Он направился к Винчестерским воротам. Деревья здесь росли очень близко к дороге. Их черные ветви переплетались у него над головой, загораживая слабый свет от ближайшего фонаря. Ярдов пятьдесят он прошел в сплошной темноте, быстро и бесшумно ступая по размокшему месиву опавших листьев. Он находился в том состоянии физической усталости, когда кажется, что разум отделен от тела; при этом тело, приноравливаясь к обстановке, двигается почти инстинктивно в знакомом физическом мире, в то время как освобожденный разум взлетает в такие абсолютные сферы, где воображение и действительность становятся одинаково туманными. Далглиш сам удивился, что так устал. Этот случай был не тяжелее любого другого. Рабочий день оказался длинным, но, с другой стороны, он привык работать по шестнадцать часов подряд, когда выезжал на расследование. И эта необычная усталость не была связана с ощущением безысходности или полнейшего провала, от которого лишаешься сил. К завтрашнему утру все должно проясниться. Скоро вернется Мастерсон с недостающим кусочком головоломки, и тогда картинка будет полной. Самое позднее через два дня он покинет Дом Найтингейла. Через два дня он последний раз увидит эту золотисто-белую комнату в юго-западной башне.
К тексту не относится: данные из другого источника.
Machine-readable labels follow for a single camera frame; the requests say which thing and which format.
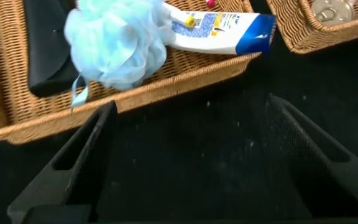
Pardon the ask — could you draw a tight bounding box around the rectangular wicker basket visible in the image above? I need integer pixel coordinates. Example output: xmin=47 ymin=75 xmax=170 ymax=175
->
xmin=0 ymin=0 xmax=276 ymax=146
xmin=265 ymin=0 xmax=358 ymax=55

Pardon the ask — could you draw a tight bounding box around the silver tin can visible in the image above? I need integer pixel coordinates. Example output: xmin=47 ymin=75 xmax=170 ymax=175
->
xmin=311 ymin=0 xmax=356 ymax=26

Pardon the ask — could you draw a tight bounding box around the light blue bath pouf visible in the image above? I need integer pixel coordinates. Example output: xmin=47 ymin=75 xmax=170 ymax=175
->
xmin=63 ymin=0 xmax=173 ymax=108

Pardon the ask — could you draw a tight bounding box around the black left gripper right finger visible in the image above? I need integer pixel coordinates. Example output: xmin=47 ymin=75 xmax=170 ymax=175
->
xmin=264 ymin=93 xmax=358 ymax=218

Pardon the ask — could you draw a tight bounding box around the black tablecloth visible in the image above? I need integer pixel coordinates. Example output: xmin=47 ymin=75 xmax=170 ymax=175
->
xmin=0 ymin=30 xmax=358 ymax=224

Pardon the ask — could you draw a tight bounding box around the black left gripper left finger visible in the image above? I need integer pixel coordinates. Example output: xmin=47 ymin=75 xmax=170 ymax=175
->
xmin=7 ymin=100 xmax=119 ymax=224

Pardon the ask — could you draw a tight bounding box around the black leather glasses case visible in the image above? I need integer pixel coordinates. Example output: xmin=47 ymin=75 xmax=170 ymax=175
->
xmin=23 ymin=0 xmax=80 ymax=98

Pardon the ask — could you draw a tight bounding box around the white bottle with blue cap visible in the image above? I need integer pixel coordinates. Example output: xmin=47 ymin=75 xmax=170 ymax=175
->
xmin=163 ymin=2 xmax=277 ymax=56

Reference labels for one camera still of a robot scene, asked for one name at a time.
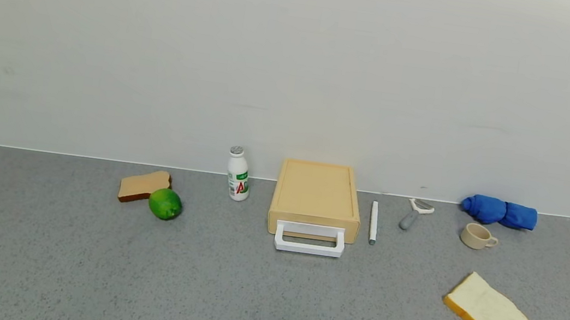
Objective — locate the white marker pen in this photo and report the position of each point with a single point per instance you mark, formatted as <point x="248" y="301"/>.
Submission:
<point x="374" y="221"/>

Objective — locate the rolled blue cloth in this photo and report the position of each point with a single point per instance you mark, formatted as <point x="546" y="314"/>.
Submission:
<point x="498" y="212"/>

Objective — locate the white drink bottle green label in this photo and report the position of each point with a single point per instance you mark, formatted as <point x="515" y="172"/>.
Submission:
<point x="237" y="176"/>

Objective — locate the green lime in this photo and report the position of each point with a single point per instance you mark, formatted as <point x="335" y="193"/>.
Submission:
<point x="165" y="204"/>

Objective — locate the yellow drawer cabinet housing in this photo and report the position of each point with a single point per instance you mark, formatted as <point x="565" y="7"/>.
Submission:
<point x="316" y="192"/>

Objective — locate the white bread slice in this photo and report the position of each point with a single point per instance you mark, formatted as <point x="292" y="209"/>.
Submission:
<point x="490" y="314"/>

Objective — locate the brown toast slice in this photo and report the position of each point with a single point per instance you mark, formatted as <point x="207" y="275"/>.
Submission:
<point x="141" y="185"/>

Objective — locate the beige cup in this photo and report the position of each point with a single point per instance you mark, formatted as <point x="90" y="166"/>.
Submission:
<point x="476" y="237"/>

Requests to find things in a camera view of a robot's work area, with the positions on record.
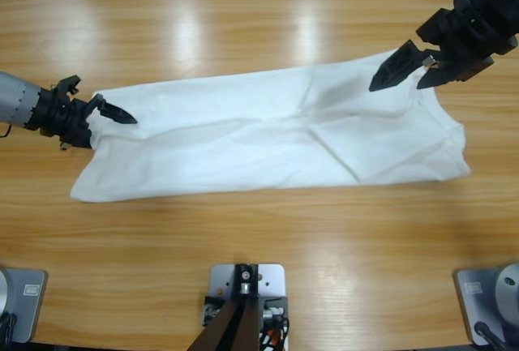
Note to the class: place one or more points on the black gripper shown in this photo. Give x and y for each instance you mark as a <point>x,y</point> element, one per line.
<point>61,120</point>
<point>478,31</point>

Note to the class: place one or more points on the white t-shirt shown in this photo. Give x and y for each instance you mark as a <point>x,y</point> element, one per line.
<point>243,136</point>

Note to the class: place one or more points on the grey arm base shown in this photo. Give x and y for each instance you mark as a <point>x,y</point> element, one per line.
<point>28,306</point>
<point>478,298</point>

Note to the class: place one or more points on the white mounting block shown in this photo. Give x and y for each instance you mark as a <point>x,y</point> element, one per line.
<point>271,280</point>

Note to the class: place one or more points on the dark brown post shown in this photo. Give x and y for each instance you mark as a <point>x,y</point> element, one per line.
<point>243,326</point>

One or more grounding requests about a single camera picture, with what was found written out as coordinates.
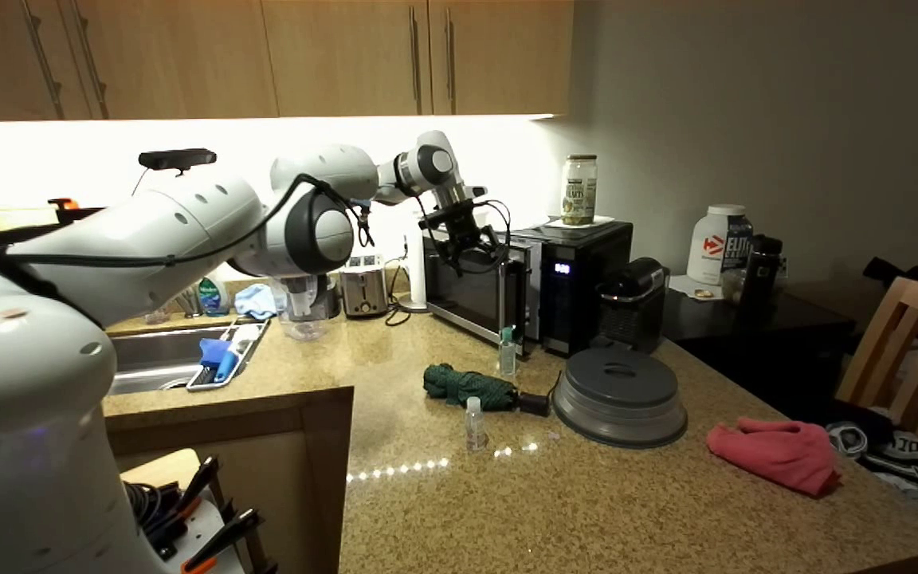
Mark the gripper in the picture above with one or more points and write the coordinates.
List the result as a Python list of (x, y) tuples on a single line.
[(463, 225)]

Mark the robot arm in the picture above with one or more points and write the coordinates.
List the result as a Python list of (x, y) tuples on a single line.
[(148, 227)]

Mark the microwave door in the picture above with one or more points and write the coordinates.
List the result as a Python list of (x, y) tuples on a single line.
[(475, 291)]

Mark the microwave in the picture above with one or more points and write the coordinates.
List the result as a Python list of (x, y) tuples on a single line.
[(578, 287)]

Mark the white paper towel roll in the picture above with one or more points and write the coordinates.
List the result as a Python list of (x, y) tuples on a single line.
[(416, 271)]

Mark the small bottle with green cap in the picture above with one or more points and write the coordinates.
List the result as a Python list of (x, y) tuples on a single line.
[(507, 355)]

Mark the white plate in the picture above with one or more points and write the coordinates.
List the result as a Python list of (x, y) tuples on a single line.
[(578, 224)]

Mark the silver toaster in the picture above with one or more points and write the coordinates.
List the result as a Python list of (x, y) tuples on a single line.
[(363, 292)]

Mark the glass jar with lid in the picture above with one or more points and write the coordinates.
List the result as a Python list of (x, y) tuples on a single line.
[(578, 191)]

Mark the folded green umbrella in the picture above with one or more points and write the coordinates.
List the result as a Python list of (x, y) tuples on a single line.
[(467, 387)]

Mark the black coffee machine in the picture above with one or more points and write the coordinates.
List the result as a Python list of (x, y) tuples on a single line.
[(633, 307)]

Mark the small clear bottle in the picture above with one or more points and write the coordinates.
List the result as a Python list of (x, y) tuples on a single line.
[(475, 426)]

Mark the grey collapsible food cover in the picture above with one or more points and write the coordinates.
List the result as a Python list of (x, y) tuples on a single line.
[(620, 395)]

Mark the light blue cloth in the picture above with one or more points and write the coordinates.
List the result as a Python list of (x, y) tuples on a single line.
[(256, 301)]

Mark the white paper napkin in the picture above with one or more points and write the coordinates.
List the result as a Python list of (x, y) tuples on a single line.
[(690, 287)]

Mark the white supplement tub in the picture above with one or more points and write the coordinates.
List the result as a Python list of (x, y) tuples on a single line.
[(714, 243)]

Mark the green soap bottle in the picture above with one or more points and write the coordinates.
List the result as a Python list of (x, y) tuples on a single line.
[(213, 296)]

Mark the blue dish brush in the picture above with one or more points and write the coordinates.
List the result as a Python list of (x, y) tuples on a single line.
[(218, 359)]

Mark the black drink bottle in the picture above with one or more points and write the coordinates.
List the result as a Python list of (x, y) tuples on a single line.
[(760, 275)]

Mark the dark side table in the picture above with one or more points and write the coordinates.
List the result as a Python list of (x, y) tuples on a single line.
[(754, 319)]

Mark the sink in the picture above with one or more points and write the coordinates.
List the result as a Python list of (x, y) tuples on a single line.
[(152, 359)]

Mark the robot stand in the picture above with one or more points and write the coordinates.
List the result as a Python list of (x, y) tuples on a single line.
[(176, 466)]

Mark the pink cloth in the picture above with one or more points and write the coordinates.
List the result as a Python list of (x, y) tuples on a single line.
[(778, 450)]

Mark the black and orange clamp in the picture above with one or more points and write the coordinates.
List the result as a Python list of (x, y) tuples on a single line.
[(188, 498), (224, 538)]

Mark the wooden chair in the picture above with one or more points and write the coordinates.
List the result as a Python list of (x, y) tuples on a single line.
[(901, 319)]

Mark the black and white garment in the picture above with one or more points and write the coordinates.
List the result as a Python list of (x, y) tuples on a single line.
[(889, 458)]

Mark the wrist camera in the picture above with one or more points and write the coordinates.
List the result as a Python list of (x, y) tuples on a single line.
[(437, 219)]

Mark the wall socket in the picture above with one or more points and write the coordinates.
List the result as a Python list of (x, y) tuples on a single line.
[(363, 261)]

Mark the wooden wall cabinet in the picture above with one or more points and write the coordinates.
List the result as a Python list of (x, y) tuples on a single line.
[(331, 56)]

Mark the camera on mount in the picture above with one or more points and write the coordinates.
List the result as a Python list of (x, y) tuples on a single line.
[(176, 159)]
Двигаясь, как автомат, он вдруг услышал чьи-то приглушенные шаги за своей спиной, но было поздно. Инстинктивно он повернулся лицом к своему противнику и почувствовал, как что-то ударившее его соскользнуло с левого виска на плечо. Боли не было, он лишь услышал треск, будто череп раскололся на куски, и почувствовал, как онемела левая рука, а еще через секунду, которая показалась вечностью, — как теплой струей хлынула кровь. Он судорожно вздохнул и рухнул на землю. Но сознания не потерял. Ничего не видя — кровь заливала глаза, — борясь с тошнотой, он пытался подняться на ноги, обеими руками упираясь в землю, заставляя себя встать и ринуться в бой. Но ноги его тщетно скребли влажную землю, а в руках не было силы. Рот и нос забивал острый, удушливый, как наркоз, запах сырой почвы. Беспомощно содрогаясь от приступов тошноты, которые каждый раз отзывались болью во всем теле, злой от собственного бессилия, он лежал и ждал последнего уничтожающего удара.